Methods: This study is based on 2,017 participants, of whom 916 were male (mean age, 67 ± 11 years) and 1,101 were female (mean age, 69 ± 9 years). All participants were part of the Nomura Cohort Study in 2002 (cohort 1) and 2014 (cohort 2), as well as the follow-up period (2002 follow-up rate, 94.8%; 2014 follow-up rate, 98.0%). We obtained adjusted relative risk estimates for all-cause mortality from a basic resident register. In addition, we employed a Cox proportional hazards model and adjusted it for possible confounders to determine the hazard ratio (HR) and 95% confidence interval (CI).

Results: Of the total participants, 639 (31.7%) were deceased; of these, 327 (35.7%) were male and 312 (28.3%) were female. We found an independent association between a higher ratio of SUA/Cr and a higher risk of all-cause mortality in female participants only (HR, 1.10; 95% CI, 1.02-1.18). The multivariable-adjusted HRs (95% CI) for all-cause mortality across quintiles of baseline SUA/Cr were 1.28 (0.91-1.80), 1.00, 1.38 (0.95-1.98), 1.37 (0.94-2.00), and 1.57 (1.03-2.40) for male participants, and 0.92 (0.64-1.33), 1.00, 1.04 (0.72-1.50), 1.56 (1.06-2.30), and 1.59 (1.06-2.38) for female participants. When the data were further stratified on the basis of age (< 65 or ≥ 65 years), body mass index (< 22.0 or ≥ 22.0 kg/m2), estimated glomerular filtration rate (< 60 or ≥ 60 mL/min/1.73 m2), and presence of SUA-lowering medication, trends similar to those of the full population were found in all groups.

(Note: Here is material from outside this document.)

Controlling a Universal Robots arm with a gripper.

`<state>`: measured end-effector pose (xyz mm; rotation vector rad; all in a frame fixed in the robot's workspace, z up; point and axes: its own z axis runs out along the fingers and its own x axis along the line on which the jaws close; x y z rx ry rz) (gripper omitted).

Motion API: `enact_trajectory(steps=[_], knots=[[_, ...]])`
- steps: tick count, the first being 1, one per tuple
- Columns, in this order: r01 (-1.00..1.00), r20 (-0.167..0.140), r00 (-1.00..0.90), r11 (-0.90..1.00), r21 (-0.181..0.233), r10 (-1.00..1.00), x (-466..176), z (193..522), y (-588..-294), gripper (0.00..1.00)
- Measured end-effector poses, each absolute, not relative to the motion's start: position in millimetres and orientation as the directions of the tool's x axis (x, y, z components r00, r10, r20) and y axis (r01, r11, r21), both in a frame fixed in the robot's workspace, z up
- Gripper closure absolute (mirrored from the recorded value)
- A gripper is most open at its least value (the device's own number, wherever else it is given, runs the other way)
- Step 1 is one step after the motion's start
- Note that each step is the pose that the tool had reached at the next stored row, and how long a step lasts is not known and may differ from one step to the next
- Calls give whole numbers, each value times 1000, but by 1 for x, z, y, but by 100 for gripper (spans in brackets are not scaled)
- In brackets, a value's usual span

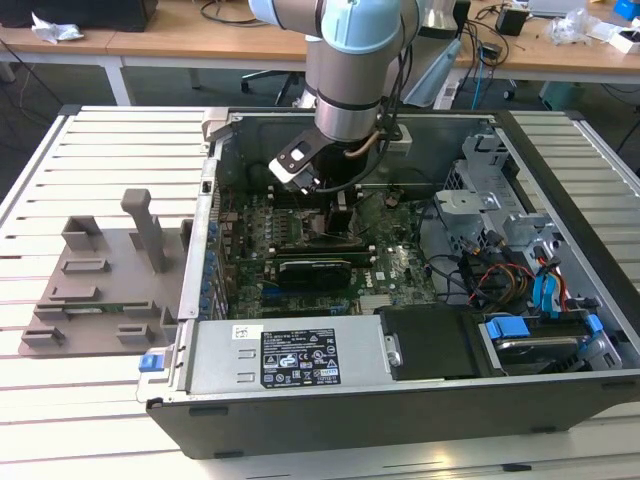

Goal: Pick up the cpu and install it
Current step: 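Place the cpu into insertion slot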

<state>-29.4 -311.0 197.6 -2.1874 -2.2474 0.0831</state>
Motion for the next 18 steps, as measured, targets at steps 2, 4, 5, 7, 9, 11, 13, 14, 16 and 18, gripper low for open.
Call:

Conclusion: Baseline SUA/Cr is independently and significantly associated with future all-cause mortality among hypertensive patients.

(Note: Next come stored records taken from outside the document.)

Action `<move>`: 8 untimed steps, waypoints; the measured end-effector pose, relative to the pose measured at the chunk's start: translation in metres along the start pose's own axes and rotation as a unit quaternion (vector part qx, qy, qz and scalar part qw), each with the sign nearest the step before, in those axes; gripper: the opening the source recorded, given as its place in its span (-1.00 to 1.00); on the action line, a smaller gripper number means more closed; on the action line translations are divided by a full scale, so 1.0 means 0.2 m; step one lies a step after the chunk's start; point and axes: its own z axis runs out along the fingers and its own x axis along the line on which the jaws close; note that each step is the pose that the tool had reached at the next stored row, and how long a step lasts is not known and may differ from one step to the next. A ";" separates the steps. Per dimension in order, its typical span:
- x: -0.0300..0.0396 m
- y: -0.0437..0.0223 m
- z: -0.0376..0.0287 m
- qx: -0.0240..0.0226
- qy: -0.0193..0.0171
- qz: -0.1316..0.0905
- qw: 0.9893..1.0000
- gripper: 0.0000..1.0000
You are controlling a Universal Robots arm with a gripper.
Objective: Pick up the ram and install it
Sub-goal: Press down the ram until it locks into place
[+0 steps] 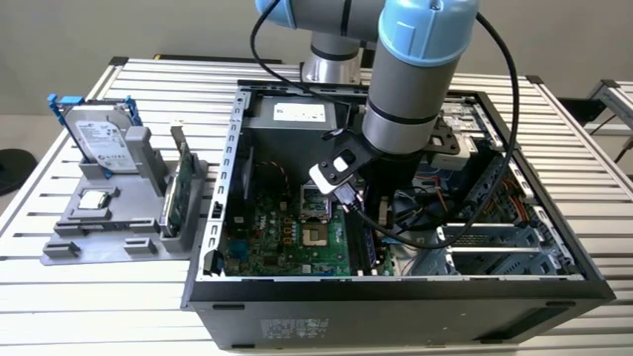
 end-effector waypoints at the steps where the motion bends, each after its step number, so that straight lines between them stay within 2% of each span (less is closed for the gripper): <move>1: 0.000 0.000 0.004 0.000 0.000 0.000 1.000 -1.00; 8: 0.001 -0.001 0.018 0.000 0.000 0.000 1.000 -1.00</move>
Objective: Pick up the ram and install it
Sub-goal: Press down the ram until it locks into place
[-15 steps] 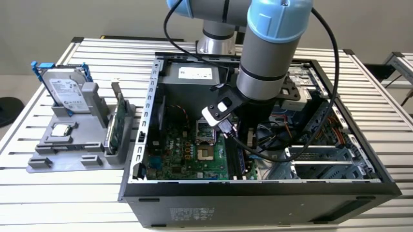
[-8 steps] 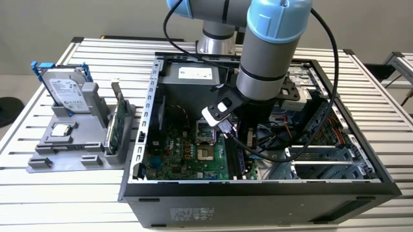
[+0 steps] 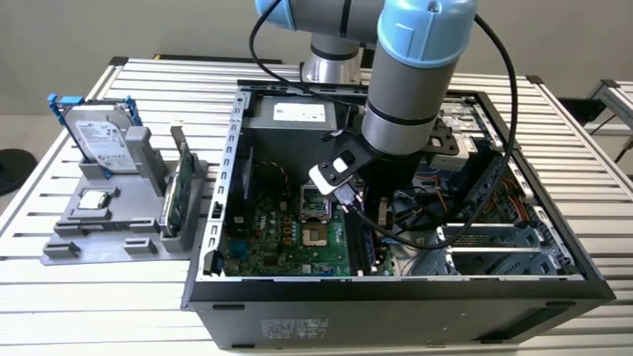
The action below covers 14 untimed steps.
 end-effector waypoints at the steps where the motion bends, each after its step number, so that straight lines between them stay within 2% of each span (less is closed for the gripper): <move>1: 0.000 0.000 0.000 0.000 0.000 0.000 1.000 -1.00; 14: 0.001 0.000 0.001 0.000 0.000 0.000 1.000 -1.00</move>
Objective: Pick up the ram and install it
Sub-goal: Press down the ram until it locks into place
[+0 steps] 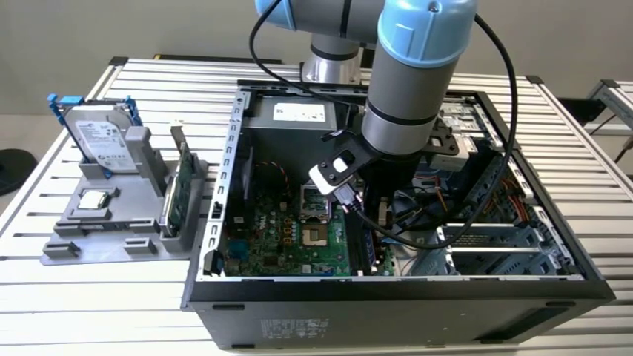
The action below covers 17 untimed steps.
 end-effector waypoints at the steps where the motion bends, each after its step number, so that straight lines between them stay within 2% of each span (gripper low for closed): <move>1: 0.000 0.000 0.000 0.000 0.000 0.000 1.000 -1.00; 17: 0.000 0.000 0.000 0.000 -0.001 0.000 1.000 -1.00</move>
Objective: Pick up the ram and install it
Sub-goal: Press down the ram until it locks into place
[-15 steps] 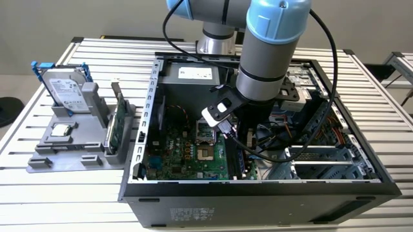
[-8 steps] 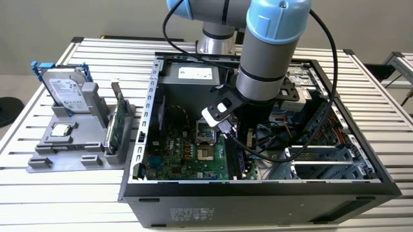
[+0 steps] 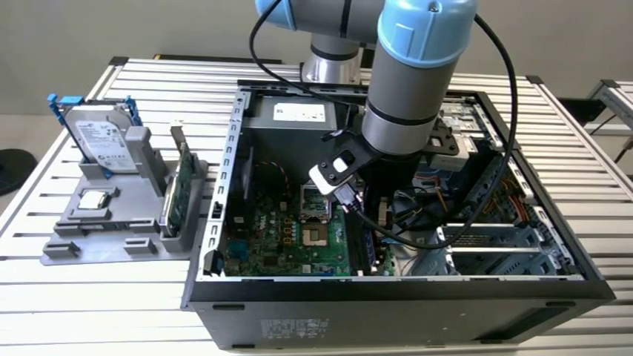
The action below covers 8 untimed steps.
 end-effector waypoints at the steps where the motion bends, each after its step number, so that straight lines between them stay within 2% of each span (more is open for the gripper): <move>1: 0.000 0.000 -0.003 0.000 0.000 0.000 1.000 -1.00; 3: 0.001 0.001 -0.024 0.000 0.002 0.000 1.000 -1.00; 8: -0.005 0.005 -0.134 0.000 0.001 0.000 1.000 -1.00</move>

背景:许多现有的研究表明,血清尿酸(SUA)是肾脏疾病进展的预测因子。最近,研究表明肾功能正常化SUA与成人全因死亡率之间存在关联。本研究旨在探讨SUA/肌酐比值(SUA/Cr)与高血压患者全因死亡率之间的关系。方法:本研究纳入2017例受试者,其中男性916例(平均年龄67±11岁),女性1101例(平均年龄69±9岁)。所有参与者均为2002年(队列1)和2014年(队列2)野村队列研究的一部分,以及随访期(2002年随访率,94.8%;2014年随访率为98.0%)。我们从基本居民登记中获得了全因死亡率调整后的相对风险估计值。此外,我们采用了Cox比例风险模型,并对可能的混杂因素进行了调整,以确定风险比(HR)和95%置信区间(CI)。结果:在所有参与者中,639人(31.7%)死亡;其中男性327例(35.7%),女性312例(28.3%)。我们发现,仅在女性参与者中,较高的SUA/Cr比率与较高的全因死亡风险之间存在独立关联(HR, 1.10;95% ci, 1.02-1.18)。在基线SUA/Cr的五分位数中,男性参与者的全因死亡率的多变量调整hr (95% CI)分别为1.28(0.91-1.80)、1.00、1.38(0.95-1.98)、1.37(0.94-2.00)和1.57(1.03-2.40),女性参与者的多变量调整hr (95% CI)分别为0.92(0.64-1.33)、1.00、1.04(0.72-1.50)、1.56(1.06-2.30)和1.59(1.06-2.38)。当根据年龄(2)、估计的肾小球滤过率(2)和降低sua药物的存在对数据进行进一步分层时,发现所有组的趋势与全体人群相似。结论:基线SUA/Cr与高血压患者未来全因死亡率独立且显著相关。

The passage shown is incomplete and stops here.